8. Mme D...est hébergée avec son fils dans un centre d'hébergement et de réinsertion sociale et ne perçoit aucun revenu sur le territoire français. Elle n'établit pas être dépourvue de toute attache familiale dans son pays d'origine où elle a vécu jusqu'à l'âge de trente-neuf ans. Il ne ressort pas des pièces du dossier qu'elle aurait noué des liens sociaux et professionnels en France d'une particulière intensité. Compte tenu des conditions et de la durée de son séjour, le préfet de l'Aisne n'a pas porté à son droit au respect de sa vie privée et familiale une atteinte disproportionnée aux buts en vue desquels la décision a été prise. Par suite, le moyen tiré de la méconnaissance des stipulations de l'article 8 de la convention européenne de sauvegarde des droits de l'homme et des libertés fondamentale doit être écarté. Pour les mêmes raisons, l'autorité administrative n'a pas davantage commis une erreur manifeste dans l'appréciation des conséquences de sa décision sur la situation personnelle de Mme D....
9. Aux termes des stipulations du paragraphe 1 de l'article 3 de la convention internationale relative aux droits de l'enfant : " Dans toutes les décisions qui concernent les enfants, qu'elles soient le fait des institutions publiques ou privées de protection sociale, des tribunaux, des autorités administratives ou des organes législatifs, l'intérêt supérieur de l'enfant doit être une considération primordiale ".

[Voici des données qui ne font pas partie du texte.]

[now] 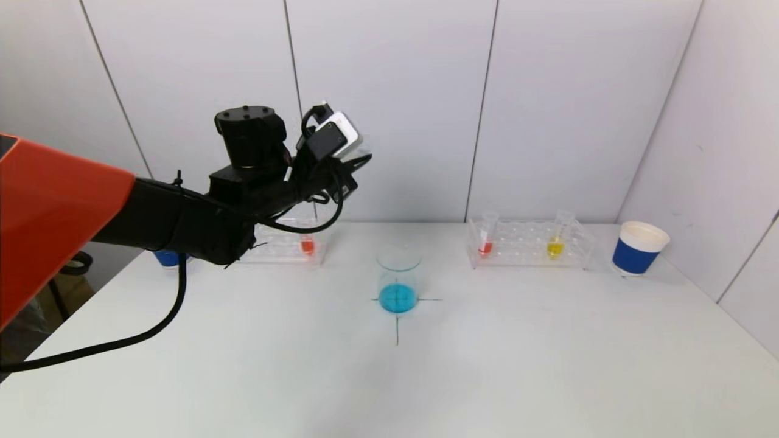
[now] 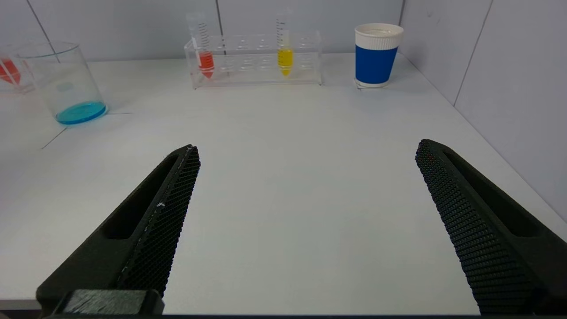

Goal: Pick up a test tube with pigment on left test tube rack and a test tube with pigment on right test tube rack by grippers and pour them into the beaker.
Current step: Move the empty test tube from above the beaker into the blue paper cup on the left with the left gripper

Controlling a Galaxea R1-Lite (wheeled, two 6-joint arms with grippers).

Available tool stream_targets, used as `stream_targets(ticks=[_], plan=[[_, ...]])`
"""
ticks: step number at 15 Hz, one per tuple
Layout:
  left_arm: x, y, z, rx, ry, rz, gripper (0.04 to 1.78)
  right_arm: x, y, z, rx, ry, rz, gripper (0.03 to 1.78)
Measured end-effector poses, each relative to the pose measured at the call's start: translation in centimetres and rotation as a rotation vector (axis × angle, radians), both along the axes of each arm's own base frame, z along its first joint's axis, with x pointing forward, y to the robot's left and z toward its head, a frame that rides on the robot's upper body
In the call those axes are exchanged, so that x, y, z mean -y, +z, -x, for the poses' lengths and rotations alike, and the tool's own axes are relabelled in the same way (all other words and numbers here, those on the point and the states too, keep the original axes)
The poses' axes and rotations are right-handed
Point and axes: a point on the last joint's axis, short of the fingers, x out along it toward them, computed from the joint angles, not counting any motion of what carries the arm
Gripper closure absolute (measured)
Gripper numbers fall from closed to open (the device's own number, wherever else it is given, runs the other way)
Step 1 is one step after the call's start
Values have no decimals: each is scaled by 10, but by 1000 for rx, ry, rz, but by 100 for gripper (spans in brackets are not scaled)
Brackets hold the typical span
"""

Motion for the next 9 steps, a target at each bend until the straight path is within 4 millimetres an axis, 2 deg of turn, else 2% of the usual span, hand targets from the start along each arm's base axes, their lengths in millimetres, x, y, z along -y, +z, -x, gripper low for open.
stream_targets(ticks=[5, 9], plan=[[-20, 44, 30, -164, 194, 165, 139, 0, 0, 0, 0, 0, 0, 4], [-46, 94, 52, -204, 418, 362, 139, 0, 0, 0, 0, 0, 0, 4]])
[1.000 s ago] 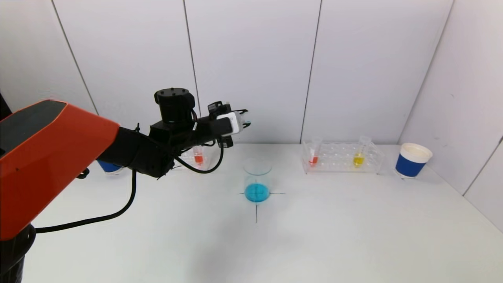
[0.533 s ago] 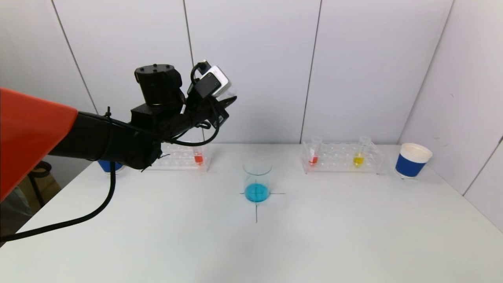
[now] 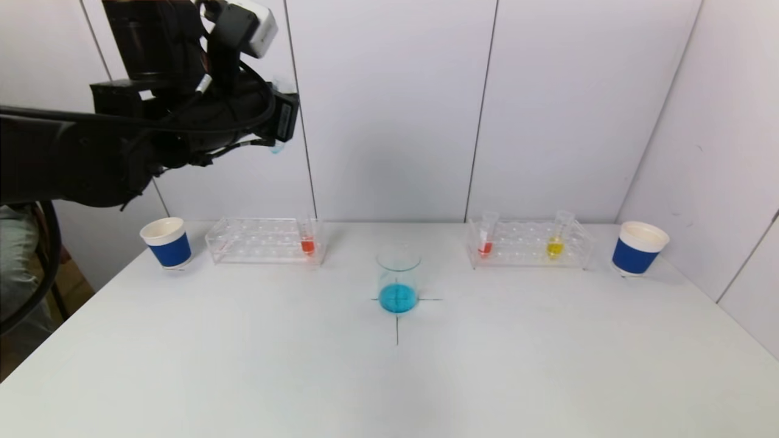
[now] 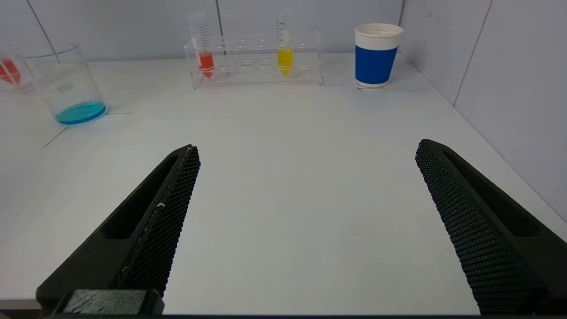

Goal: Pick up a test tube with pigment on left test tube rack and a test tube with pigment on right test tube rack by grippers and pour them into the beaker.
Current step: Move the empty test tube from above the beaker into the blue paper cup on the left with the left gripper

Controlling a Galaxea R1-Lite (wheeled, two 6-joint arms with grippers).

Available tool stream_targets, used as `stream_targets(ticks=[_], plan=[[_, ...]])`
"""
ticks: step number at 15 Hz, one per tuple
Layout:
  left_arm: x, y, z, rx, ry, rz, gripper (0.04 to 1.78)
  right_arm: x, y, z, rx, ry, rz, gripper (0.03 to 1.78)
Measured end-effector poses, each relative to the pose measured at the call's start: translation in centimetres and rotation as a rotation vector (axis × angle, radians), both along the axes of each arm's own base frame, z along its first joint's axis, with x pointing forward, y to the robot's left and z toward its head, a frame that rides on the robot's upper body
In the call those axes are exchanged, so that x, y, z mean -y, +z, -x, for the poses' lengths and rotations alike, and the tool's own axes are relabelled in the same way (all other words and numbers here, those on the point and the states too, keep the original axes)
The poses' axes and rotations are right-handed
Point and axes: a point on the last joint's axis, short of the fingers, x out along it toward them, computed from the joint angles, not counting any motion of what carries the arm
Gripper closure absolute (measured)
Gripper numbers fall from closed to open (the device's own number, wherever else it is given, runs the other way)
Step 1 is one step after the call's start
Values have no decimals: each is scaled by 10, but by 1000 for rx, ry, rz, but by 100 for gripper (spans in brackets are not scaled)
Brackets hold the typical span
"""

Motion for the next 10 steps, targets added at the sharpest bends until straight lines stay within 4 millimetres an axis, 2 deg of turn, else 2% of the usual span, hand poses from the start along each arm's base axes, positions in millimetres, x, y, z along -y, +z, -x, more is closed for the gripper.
stream_targets(ticks=[2, 5, 10], plan=[[-22, 17, 5, -2, 131, 24, 139, 0, 0, 0, 0, 0, -1, 4], [-55, 31, 11, -51, 269, 125, 139, 0, 0, 0, 0, 0, 0, 4], [-109, 28, 7, -90, 436, 235, 139, 0, 0, 0, 0, 0, 0, 4]])
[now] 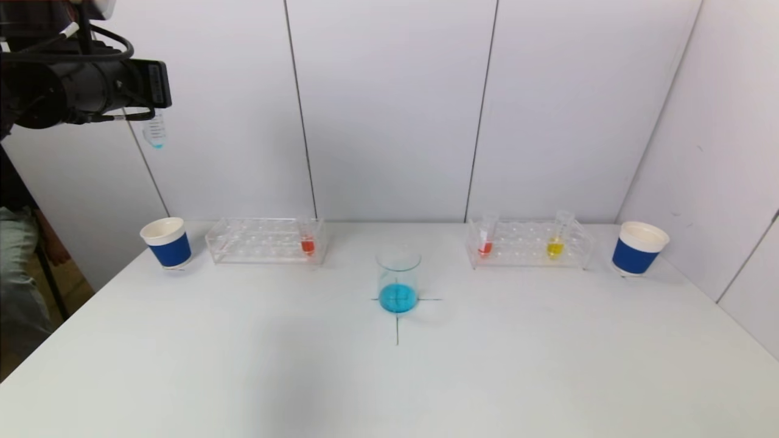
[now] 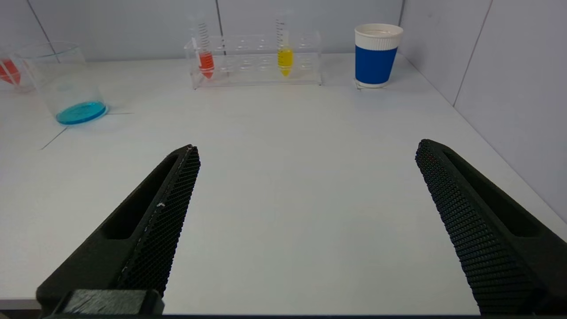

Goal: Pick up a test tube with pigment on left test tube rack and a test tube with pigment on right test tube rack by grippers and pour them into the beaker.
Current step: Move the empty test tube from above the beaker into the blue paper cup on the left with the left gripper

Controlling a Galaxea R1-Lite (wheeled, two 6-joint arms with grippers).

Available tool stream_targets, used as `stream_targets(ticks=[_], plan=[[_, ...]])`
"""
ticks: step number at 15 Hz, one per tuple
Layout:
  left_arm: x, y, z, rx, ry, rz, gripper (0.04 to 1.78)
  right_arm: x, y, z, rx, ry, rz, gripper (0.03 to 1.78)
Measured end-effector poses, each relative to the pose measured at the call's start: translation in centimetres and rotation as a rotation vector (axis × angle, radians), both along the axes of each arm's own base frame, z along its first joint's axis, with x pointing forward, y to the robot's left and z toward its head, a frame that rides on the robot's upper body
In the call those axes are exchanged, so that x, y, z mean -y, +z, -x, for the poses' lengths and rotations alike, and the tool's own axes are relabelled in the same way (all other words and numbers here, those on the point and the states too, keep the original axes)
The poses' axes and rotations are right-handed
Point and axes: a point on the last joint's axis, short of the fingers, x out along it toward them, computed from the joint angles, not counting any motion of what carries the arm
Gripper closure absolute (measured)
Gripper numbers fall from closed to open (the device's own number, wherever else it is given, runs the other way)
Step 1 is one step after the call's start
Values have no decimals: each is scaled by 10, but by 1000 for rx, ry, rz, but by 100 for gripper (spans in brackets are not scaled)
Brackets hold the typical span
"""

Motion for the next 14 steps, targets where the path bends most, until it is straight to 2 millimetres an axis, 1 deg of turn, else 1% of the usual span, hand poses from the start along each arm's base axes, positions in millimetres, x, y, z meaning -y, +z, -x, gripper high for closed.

10. Compte tenu de ce qui a été dit précédemment et de la circonstance qu'il y existe un traitement approprié et accessible, rien ne s'oppose à ce que le traitement de l'enfant de l'intéressée puisse se poursuivre en Géorgie. Par suite, le moyen tiré de la violation des stipulations du paragraphe 1 de l'article 3 de la convention internationale relative aux droits de l'enfant doit être écarté.
11. Il résulte de tout ce qui précède que Mme D...n'est pas fondée à soutenir que c'est à tort que par le jugement attaqué, le tribunal administratif d'Amiens a rejeté sa demande. Par voie de conséquence, ses conclusions à fin d'injonction et celles présentées au titre des frais liés au litige doivent être rejetées.
DÉCIDE :
Article 1er : La requête de Mme D...est rejetée.
Article 2 : Le présent arrêt sera notifié à Mme B...D..., au ministre de l'intérieur et à Me A...C....
Copie en sera transmise pour information au préfet de l'Aisne.